Superbowl BS

I have had a lot on my mind this weekend/week. A friend of ours, who was just 38 years old, passed away on Friday night. I can't imagine the pain, shock, and frustration that her family must be experiencing right now. I was speechless when I heard about her passing. I have to be honest that I had a hard time accepting the truth from her when I was going through a tough time. However, being the amazing and patient person that she was, she was forgiving, understanding, and supportive during one of the toughest times in my life. I will forever be grateful to her for that.

Due to this news occurring prior to the Superbowl and its multitude of controversy, I have just looked at things from a unique perspective. I have seen a plethora of hateful Facebook statuses and media coverage as well as positive messages and support for the events of the Superbowl...I am referring both to the halftime show and Cam Newton's reaction to the loss. The messages of hate regarding the "gay-"ness of the halftime show and the disgust of Beyonce's "black panther references" have just really perturbed me. I truly wish that we could all just get along. I am tired of these rifts in our culture and our society. I don't understand why everyone is so quick to hate on other people for their lifestyle choices or their opinions. There is a skill that my Quest students are learning called "agree to disagree." I think so many adults have forgotten that this is an option. We don't have to hate each other simply because someone lives or believes differently than we do. I'm not saying you have to agree with it either, but you can damn sure be civil to one another regardless of the argument.

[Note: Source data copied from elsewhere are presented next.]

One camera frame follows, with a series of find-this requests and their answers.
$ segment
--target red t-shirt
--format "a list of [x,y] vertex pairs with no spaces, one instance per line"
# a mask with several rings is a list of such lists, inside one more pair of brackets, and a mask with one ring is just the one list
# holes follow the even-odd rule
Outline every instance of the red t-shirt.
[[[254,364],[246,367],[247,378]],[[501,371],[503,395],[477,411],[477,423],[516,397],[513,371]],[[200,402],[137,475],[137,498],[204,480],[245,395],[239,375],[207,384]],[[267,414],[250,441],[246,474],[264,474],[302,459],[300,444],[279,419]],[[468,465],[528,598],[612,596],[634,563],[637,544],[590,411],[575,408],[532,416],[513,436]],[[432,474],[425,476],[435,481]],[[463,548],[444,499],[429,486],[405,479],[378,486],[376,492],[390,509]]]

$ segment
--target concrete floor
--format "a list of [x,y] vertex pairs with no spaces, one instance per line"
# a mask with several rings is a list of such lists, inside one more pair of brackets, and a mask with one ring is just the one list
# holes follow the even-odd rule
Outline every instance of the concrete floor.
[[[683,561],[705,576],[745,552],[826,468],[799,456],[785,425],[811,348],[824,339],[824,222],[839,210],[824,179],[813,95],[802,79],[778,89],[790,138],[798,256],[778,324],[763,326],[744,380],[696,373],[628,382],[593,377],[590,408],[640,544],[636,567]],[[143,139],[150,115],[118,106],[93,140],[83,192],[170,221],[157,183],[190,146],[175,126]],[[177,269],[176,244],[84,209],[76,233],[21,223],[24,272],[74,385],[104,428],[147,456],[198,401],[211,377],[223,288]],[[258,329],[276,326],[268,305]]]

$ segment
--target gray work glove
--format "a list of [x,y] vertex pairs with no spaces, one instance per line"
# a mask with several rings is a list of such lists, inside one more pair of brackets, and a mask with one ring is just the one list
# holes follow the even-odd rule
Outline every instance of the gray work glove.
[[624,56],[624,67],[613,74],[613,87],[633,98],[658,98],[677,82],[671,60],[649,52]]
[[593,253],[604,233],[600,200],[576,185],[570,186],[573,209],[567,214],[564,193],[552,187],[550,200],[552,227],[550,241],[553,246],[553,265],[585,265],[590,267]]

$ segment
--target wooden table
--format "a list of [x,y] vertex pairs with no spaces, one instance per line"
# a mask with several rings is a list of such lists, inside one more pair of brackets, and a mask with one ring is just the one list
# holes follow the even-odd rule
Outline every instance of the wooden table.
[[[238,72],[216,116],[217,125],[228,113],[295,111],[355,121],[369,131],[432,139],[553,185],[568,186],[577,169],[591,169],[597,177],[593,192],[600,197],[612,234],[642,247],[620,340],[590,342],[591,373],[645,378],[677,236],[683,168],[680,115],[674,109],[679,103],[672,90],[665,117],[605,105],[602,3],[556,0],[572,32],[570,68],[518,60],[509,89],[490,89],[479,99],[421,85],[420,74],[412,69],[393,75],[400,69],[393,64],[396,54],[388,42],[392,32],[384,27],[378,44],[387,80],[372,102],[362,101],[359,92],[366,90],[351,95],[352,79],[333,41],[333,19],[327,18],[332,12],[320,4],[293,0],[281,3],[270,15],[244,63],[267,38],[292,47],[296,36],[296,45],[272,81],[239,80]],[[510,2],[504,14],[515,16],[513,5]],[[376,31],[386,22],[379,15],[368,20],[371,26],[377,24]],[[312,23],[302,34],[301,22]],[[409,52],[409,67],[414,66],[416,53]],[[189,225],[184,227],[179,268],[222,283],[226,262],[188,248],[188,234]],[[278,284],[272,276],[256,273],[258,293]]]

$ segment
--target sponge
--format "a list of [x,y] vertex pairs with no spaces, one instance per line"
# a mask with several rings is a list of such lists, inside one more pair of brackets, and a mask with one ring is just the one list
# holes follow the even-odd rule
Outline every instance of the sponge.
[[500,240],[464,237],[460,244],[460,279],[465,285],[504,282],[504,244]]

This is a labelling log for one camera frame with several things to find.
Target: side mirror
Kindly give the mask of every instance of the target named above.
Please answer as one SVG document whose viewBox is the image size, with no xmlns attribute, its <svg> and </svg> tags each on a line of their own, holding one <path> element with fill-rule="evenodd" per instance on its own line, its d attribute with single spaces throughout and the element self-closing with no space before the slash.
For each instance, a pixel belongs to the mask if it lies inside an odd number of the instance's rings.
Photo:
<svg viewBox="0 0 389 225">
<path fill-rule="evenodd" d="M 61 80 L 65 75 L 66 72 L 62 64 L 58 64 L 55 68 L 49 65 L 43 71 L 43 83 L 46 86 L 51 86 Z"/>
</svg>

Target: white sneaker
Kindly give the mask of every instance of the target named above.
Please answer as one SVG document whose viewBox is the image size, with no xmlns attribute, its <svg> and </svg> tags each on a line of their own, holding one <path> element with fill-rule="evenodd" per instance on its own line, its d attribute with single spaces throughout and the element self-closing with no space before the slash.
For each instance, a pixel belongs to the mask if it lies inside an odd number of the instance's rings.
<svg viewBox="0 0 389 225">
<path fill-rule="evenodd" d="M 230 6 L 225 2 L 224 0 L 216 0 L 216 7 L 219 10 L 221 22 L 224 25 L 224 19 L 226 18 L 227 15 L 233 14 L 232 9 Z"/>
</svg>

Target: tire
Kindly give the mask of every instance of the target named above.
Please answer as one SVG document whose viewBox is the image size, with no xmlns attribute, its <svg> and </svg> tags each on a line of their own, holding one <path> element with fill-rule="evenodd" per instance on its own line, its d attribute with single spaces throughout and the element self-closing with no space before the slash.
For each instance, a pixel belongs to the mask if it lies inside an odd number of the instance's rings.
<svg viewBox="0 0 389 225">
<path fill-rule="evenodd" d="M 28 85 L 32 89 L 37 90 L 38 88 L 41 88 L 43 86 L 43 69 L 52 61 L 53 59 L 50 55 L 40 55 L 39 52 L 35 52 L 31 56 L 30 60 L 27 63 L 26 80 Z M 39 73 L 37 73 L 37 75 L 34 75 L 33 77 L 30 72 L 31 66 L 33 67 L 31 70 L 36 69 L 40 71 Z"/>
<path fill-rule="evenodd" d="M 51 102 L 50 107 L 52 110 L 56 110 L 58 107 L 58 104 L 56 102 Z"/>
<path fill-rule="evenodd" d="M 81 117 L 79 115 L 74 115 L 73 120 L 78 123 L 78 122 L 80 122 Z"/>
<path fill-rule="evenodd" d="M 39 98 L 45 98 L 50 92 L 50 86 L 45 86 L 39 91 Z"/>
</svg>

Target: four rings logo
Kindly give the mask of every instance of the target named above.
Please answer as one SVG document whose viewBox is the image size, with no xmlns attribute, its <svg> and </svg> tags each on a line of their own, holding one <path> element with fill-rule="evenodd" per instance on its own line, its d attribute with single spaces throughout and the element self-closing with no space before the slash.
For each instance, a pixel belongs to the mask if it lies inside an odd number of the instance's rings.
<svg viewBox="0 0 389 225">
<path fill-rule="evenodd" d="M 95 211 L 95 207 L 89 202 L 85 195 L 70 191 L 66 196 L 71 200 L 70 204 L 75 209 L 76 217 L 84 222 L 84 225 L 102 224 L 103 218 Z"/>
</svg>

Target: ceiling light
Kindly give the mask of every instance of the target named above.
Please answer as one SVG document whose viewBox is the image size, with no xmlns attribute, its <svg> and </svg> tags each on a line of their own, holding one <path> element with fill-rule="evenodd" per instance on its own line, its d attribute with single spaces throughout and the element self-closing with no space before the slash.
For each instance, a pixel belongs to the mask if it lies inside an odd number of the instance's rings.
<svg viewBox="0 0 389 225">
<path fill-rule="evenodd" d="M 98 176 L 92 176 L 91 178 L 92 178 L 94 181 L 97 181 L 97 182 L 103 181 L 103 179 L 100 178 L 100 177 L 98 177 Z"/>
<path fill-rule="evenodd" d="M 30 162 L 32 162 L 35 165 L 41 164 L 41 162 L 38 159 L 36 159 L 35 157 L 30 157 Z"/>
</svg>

I am disgusted that people could still hate others for being gay or black or Asian or Jewish or any other ridiculous reason people choose to use as a source of hate. Judging someone else is God's job and we all need to be a little less nasty to each other. I liked the halftime show at the Superbowl and I was intrigued by Beyonce's song and her performance. I just watched the video for her song Formation this evening. I will be honest, I don't "get" everything in the video, but what I did see was a strong woman being proud of her heritage and her upbringing who wanted people to understand that even though she's had hardships and prejudice to overcome, she has worked hard and "slayed" to become successful. I can't imagine why anyone could hate her for expressing that. I think her message was that we all need to be a bit more understanding of one another...I can't speak on her Red Lobster lines...those were a little out of my realm of understanding; however, I think she was brave to express herself through her art. I don't think there is one thing wrong with trying to bring awareness to the fact that there have been some pretty horrible situations that have occurred between the police and the African American citizens in the U.S. Regardless of whether you agree, statistics would show you that this discrepancy exists (http://www.naacp.org/pages/criminal-justice-fact-sheet). Awareness is the first step in trying to solve the problem and I think that any artist who can push us to the point of awareness and conversation is doing a good thing.

Alright, moving on. I have heard so much backlash about Cam Newton's reaction to his loss as well. I saw his quote today about how if you're a good loser then you're just a loser. While I don't agree with this statement, I do appreciate the fact that he's being real. He was upset and he was disappointed in himself and his team. That's a touchy place to be when you're in the public eye.

I'll be honest, there was a time in college when I was an incredibly sore loser. I had run for president of my sorority and was incredibly upset and disappointed that my executive board did not back me as the candidate they'd vote for. I declined to continue running and was very bitter about it. I did not handle it well and I regret that. Sometimes, in the heat of the moment, when the sting is really fresh, you say and do things before thinking it through. That doesn't make it right or wrong, but it does make it real. He is a young quarterback who is still finding his way. I have a feeling that one day he will look back on this and think that he could have handled it better...or maybe he won't. I just think that criticizing him incessantly is not going to help him improve his current situation. It's going to make him that much more frustrated. Give him a minute to process things. Talk to him next week or next month or next season and see where his head is. STOP JUDGING how you would feel in that situation and just acknowledge that everyone sees things differently and reacts to things differently. I'm completely serious: can't we all just get along? Alright, I'm getting off my soapbox now. I just hope we can all spread a little more positivity and a bit less hate.